My daughter came sprinting into the house, as most informants do, to let us all know that my son was going to ask a girl out. After picking my jaw up off the ground I immediately launched into a million questions!
I was so excited for him! I wanted all the details. All I could get out of him was, this girl was in 7th grade, she was nice, and….that’s it. It finally became very apparent that he wanted nothing to do with this conversation and he excused himself.
As a nosy girl myself, I was offended. I wanted to know all the things! I wanted him to confide in me the same way the informer did. I tried my best to act cool and not bring it up again for the rest of the night. The next day he came home to announce, “Welp, I’m still a single pringle.” My heart was broken for him. He seemed to shrug it off while I was heated and ready to beat down a 7th grader!
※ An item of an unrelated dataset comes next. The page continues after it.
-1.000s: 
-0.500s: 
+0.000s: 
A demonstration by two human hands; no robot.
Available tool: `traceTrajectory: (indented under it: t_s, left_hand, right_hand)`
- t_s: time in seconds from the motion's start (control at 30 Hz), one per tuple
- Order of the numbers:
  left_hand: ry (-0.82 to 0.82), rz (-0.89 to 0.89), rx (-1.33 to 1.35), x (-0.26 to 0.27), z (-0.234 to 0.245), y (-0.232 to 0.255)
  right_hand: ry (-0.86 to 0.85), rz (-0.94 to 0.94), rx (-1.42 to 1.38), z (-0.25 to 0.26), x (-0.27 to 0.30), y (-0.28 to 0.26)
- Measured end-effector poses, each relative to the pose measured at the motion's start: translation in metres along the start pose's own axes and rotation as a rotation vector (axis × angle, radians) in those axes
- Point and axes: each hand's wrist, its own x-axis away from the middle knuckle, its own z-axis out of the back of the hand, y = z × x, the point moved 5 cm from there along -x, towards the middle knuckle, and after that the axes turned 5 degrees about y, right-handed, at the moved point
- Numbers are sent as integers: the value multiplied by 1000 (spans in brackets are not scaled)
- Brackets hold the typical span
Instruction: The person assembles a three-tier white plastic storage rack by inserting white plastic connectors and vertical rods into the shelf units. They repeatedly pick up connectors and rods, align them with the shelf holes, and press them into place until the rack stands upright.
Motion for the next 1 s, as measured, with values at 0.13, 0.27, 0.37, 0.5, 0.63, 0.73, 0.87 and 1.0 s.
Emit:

Love in middle school. Who knew?
Being an adult I thought I’d never have to repeat the feelings of angst, frustration or excitement that I did when I was 13. I wasn’t prepared to feel this deeply on behalf of my children at this stage in their lives. I didn’t know I’d get sucked into middle school drama, too! I didn’t know anything about this girl, but I was ready to throw hands. How dare she break his heart! He put himself out there and she stomped all over it! I expected him to be as sad as I would’ve been if I’d just been rejected. I expected him to feel the way that 13 year old me would have felt.
Turns out, He didn’t. Not even a little bit. In fact, it wasn’t even a face to face rejection. It was over email. He asked her out over email. YUCK! Clearly, dating now is on a different level. He literally just sent her an email asking if she wanted to be his girlfriend. Her response was actually very nice: “no, thank you!”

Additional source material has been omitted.